Investment advisor Federated Investors (NYSE:FHI) reported its first-quarter financial results on April 23, and it was yet another boring yet solid report. Net income and revenue both rose slightly from the year-ago period, though they came in just a little short of Wall Street analyst expectations. While the results aren't flashy, there's something to be said for Federated's steady, reliable results. Let's take a closer look at the details.
Things could be much worse
Historically, Federated Investors has been known for its money market products, but frankly, that hasn't been a good business to be in over the past five years. This is largely because of the insanely low prevailing interest rates, which limit interest yields for money markets. Factor in concern over potential regulatory changes that could drastically alter the money market landscape, and Federated Investors has been swimming upstream for a while.

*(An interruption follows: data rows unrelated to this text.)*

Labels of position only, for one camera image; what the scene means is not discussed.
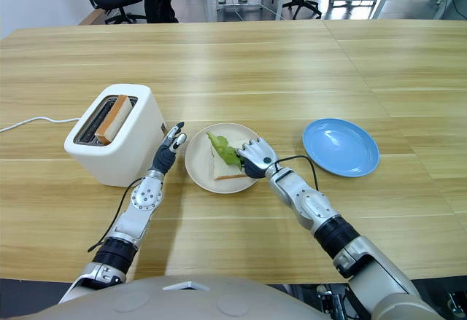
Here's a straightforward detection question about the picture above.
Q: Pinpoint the bread slice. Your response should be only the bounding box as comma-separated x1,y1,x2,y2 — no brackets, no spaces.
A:
94,94,134,147
210,139,253,182

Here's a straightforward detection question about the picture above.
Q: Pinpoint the white cord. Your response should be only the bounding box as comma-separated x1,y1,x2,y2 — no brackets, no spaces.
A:
0,116,81,134

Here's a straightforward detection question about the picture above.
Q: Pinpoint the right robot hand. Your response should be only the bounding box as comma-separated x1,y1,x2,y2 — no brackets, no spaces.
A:
236,137,280,180

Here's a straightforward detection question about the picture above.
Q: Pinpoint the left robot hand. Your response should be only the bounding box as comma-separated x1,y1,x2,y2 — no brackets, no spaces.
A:
150,122,188,176

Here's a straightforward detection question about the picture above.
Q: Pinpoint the robot body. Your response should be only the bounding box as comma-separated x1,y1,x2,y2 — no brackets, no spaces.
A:
16,275,331,320

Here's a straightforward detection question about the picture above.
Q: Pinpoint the cream plate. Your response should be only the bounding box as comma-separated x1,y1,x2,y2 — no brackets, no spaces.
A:
184,122,264,195

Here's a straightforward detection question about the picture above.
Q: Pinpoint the blue plate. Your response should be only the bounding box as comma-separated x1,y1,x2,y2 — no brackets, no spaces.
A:
301,117,381,179

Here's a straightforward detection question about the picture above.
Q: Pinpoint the green lettuce leaf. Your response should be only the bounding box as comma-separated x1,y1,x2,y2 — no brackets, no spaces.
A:
206,131,244,171

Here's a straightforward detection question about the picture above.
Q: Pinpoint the black cable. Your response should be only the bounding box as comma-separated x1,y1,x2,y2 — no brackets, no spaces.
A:
272,155,320,192
87,176,144,254

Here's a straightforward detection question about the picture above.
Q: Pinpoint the cream toaster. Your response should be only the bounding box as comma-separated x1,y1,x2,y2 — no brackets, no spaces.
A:
63,83,167,188

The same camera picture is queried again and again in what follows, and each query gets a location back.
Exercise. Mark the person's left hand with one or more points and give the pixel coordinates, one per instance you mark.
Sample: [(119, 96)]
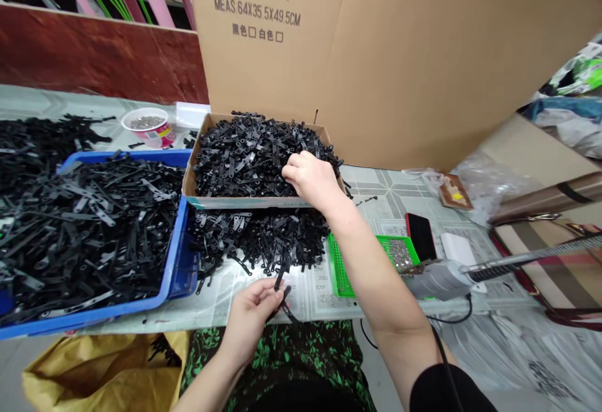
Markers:
[(251, 306)]

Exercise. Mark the person's right hand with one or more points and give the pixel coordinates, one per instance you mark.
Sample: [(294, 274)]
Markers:
[(314, 178)]

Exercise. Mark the person's right fingers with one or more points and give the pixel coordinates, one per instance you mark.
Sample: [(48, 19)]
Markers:
[(292, 170)]

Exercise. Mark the single black plastic strip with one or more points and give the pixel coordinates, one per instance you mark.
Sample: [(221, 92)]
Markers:
[(288, 311)]

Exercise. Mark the heap of short black strips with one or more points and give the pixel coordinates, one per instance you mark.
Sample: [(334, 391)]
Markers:
[(244, 158)]

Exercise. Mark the small open cardboard box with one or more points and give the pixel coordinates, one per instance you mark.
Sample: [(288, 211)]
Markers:
[(235, 201)]

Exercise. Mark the flat pile of black strips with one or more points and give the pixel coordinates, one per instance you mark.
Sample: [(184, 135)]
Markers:
[(263, 238)]

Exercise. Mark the patterned table cover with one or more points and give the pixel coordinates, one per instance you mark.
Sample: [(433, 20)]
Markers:
[(390, 191)]

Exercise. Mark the green plastic basket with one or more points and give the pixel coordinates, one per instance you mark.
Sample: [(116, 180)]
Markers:
[(339, 271)]

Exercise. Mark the small white box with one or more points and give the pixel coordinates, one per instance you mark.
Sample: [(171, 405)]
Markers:
[(192, 113)]

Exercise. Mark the pile of metal rivets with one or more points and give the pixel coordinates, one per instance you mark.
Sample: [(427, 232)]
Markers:
[(397, 249)]

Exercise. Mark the blue plastic bin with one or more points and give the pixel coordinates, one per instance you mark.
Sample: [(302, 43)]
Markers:
[(176, 252)]

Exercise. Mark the paper cup of metal rivets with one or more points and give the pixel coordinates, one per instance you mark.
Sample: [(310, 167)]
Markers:
[(153, 132)]

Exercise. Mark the red smartphone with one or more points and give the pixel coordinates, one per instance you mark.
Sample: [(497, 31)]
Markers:
[(421, 237)]

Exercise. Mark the brown snack packet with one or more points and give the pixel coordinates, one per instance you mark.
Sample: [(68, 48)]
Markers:
[(455, 192)]

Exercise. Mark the large printed cardboard carton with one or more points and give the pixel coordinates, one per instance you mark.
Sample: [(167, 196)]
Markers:
[(414, 54)]

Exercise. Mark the grey electric screwdriver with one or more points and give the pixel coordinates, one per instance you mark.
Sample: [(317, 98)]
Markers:
[(437, 278)]

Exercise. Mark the white power bank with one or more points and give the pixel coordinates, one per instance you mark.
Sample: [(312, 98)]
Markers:
[(457, 247)]

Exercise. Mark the person's body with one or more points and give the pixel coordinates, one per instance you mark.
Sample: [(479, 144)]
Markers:
[(305, 365)]

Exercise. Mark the clear plastic bag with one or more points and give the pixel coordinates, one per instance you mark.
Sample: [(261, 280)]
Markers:
[(494, 181)]

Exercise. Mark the heap of long black strips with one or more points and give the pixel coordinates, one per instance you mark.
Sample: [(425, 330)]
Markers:
[(84, 228)]

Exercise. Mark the brown wooden board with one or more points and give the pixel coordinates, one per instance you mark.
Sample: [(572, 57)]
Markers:
[(94, 54)]

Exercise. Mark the plain brown cardboard box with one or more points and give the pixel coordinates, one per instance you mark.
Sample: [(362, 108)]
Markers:
[(531, 158)]

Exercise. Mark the loose spread of black strips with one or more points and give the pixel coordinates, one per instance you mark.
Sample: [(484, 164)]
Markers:
[(37, 141)]

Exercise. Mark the striped brown bag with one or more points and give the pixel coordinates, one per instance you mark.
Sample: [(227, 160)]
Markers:
[(550, 271)]

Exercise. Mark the yellow woven sack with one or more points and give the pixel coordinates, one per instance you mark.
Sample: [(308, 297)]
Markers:
[(94, 374)]

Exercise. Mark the heap of plastic bags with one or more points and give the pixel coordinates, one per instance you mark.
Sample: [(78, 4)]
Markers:
[(576, 101)]

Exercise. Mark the stack of printed clear bags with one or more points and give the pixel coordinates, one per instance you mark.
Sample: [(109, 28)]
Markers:
[(527, 360)]

However, the leopard has changed its spots, at least somewhat:
While the regulatory threat was essentially eliminated last year when the SEC finally ruled and made minimal changes, the prolonged low-interest-rate environment -- which could persist for years to come -- makes the company's strategy to shift its focus toward a broader mix of equity offerings look smart.
The low yields cost the company at least $29.5 million in operating income last quarter as the company waived fees in order to prevent some money market accounts from actually having negative yields after fees. That was actually a $2.9 million improvement from last year and a $2.7 million improvement sequentially.
For more perspective, consider this: Federated's total operating income in the quarter was $59 million after the fee waivers. If the company was still deriving half its revenue from money markets, those fee waivers would be taking a larger bite out of an even smaller pile of earnings.
Slow, profitable growth
While it's not sexy, Federated's strategy to gradually grow its asset base is paying off, if slowly. Revenue increased 4% from last year on 18% growth in Federated's equity asset base in Q1. While total managed assets decreased, the two most profitable asset classes -- equity and fixed income -- increased to $107 billion in the quarter.
This is partly by design because equity and fixed-income alternatives, unlike money markets, can provide income to investors.
Of course the benefit to Federated Investors, then, is that it won't have to waive its fees just to keep the investments above water as it must with some money market assets. In other words, they are -- as you've surely noted already -- much better for the bottom line.
No big steps, but a steady pace
Even as Federated Investors grows its other asset segments, money markets will remain an important part of its business. And until interest rates begin improving, these assets will weigh on profits. In the interim, the company is selling more equity and fixed-income assets, and frankly, more investors are interested in the better yields these products can provide right now anyway.
But eventually rates will increase, and Federated's money market business will benefit. Patient shareholders will also be rewarded, though there's no clear indication of how long it will take for the tide to turn. It's already been five years and counting. For the time being, expect small earnings growth and a steady dividend, currently yielding 2.9% at recent prices.